The main watercourse of Samut Sakhon province, Tha Chin River flows into the Gulf of Thailand at Bang Ya Phraek subdistrict.

==Administration==
===Provincial government===
The administration of Om Noi subdistrict (tambon) is responsible for an area that covers 30.4 sqkm and consists of thirteen villages (muban), as of December 2024: 53,9148 people and 51,913 households.

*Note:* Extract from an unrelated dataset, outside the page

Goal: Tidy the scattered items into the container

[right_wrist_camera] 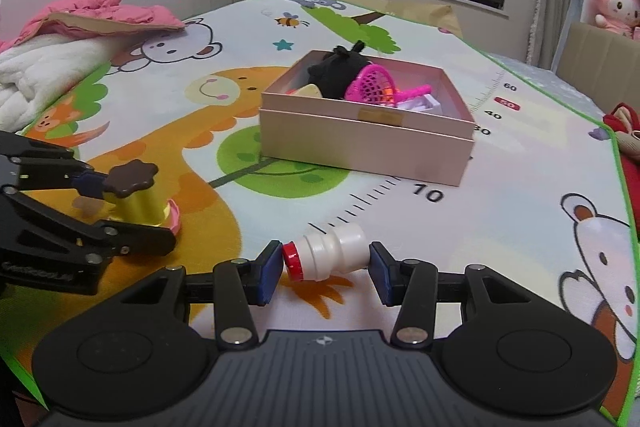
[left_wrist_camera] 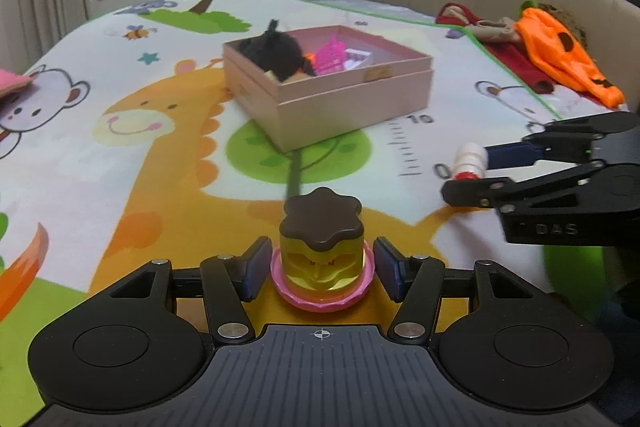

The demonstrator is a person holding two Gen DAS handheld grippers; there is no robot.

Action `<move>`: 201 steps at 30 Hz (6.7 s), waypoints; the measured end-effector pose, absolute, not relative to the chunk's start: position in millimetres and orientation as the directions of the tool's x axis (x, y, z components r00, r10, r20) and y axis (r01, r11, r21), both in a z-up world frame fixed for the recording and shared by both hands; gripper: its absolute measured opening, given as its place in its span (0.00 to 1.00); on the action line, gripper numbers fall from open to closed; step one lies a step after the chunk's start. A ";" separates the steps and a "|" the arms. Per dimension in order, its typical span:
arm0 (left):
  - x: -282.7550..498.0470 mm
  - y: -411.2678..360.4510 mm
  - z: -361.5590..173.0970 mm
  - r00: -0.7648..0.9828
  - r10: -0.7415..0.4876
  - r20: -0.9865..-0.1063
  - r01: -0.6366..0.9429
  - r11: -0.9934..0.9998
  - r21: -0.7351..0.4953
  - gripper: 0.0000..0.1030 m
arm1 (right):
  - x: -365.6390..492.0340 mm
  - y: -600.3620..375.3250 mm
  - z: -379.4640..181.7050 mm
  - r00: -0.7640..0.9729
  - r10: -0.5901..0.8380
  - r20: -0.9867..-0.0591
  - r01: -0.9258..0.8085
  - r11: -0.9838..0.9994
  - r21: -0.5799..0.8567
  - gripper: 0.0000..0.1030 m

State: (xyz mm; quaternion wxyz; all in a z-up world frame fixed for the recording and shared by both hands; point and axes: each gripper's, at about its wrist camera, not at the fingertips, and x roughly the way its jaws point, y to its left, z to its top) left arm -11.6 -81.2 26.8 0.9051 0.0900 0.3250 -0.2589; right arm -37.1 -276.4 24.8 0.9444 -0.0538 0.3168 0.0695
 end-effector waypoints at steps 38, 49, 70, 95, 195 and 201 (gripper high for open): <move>111.0 -115.3 38.4 0.717 -0.459 -0.524 0.489 0.868 -0.091 0.92 | 142.2 -378.8 51.9 0.820 0.171 -0.547 0.008 0.951 0.309 0.67; 116.8 -92.4 37.1 0.678 -0.541 -0.498 0.548 0.823 -0.149 0.92 | 161.2 -323.2 46.6 0.792 0.137 -0.595 -0.006 0.976 0.216 0.75; 115.1 -64.4 4.9 0.757 -0.122 -0.642 0.115 0.992 -0.053 1.00 | 119.9 -286.9 26.0 0.810 0.124 -0.574 -0.043 0.987 0.152 1.00; 108.2 -75.4 -8.0 0.777 -0.026 -0.630 0.062 0.997 0.035 1.00 | 107.4 -278.1 -15.0 0.772 0.071 -0.632 -0.076 0.997 0.019 1.00; 108.2 -74.4 -7.5 0.774 -0.038 -0.631 0.065 0.998 0.020 1.00 | 107.7 -270.8 -14.8 0.772 0.047 -0.634 -0.074 0.997 -0.016 1.00; 108.3 -74.1 -7.7 0.774 -0.038 -0.632 0.065 0.998 0.020 1.00 | 107.6 -270.7 -15.0 0.772 0.047 -0.634 -0.074 0.997 -0.016 1.00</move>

| No. | Villages | Thai | Pop. |
|---|---|---|---|
| 1. | Pak Khlong Om Noi | ปากคลองอ้อมน้อย | 627 |
| 2. | Khlong Talad | คลองตลาด | 7,922 |
| 3. | Rang Nam Sai | รางน้ำใส | 2,531 |
| 4. | Taew | แถว | 3,659 |
| 5. | Na Don | นาดอน | 8,445 |
| 6. | Huathanon | ห้วถนน | 2,602 |
| 7. | Tan Kloeway | ต้นกล้วย | 825 |
| 8. | Nong Bua | หนองบัว | 3,028 |
| 9. | Nong Nok Krasa | หนองนอกกระสา | 2,987 |
| 10. | Krathum Lom | กระทุ่มล้ม | 3,522 |
| 11. | Don Song | ดอนสอง | 3,933 |
| 12. | Sri Samran | ศรีสำราญ | 5,140 |
| 13. | Rong Mu | โรงหมู | 8,693 |
|  |  | Total | 53,914 |

===Local government===
As of December 2024 there is Om Noi city municipality (thesaban nakhon), which covers the whole subdistrict.

There are 28 communities (chumchon) in Om Noi, although not directly chosen by the local citizens, which provides advice and recommendations to the local administrative organization.

==Healthcare==
===Hospitals===
There are in the subdistrict: Mahachai 2 Hospital with 200 beds and Vichaivaj International Hospital Om Noi with 196 beds.

===Health promoting hospitals===
There is one health-promoting hospital in the subdistrict (Moo10).

==Education==
There are four primary schools:
- Ban Klong Kae school - Moo2.
- Wat Om Noi school - Moo4.
- Om Noi municipal school - Moo13.
- Wat Sri Samranrat Bamrung school.
There is one secondary school:
- Om Noi Sobhon Chanupatham school - Moo4.
There is one vocational school:
- Om Noi municipal vocational college.

==Religion==
The following active temples, where Theravada Buddhism is practised by local residents:

| Temple name | Thai | Location |
|---|---|---|
| Wat Om Noi | วัดอ้อมน้อย | Moo4 |
| Wat Si Samranrat Bamrung | วัดศรีสำราญราษฎร์บำรุง | Moo12 |

==Transportation==
Because it is situated in Bangkok Metropolitan Region, making Om Noi easily accessible by three mainroads: Highway 4, Phutthamonthon Sai 4 Road (Highway 3310) and Phutthamonthon Sai 5 Road (Highway 3414).

The area is served by several bus lines of the Bangkok Mass Transit Authority (BMTA).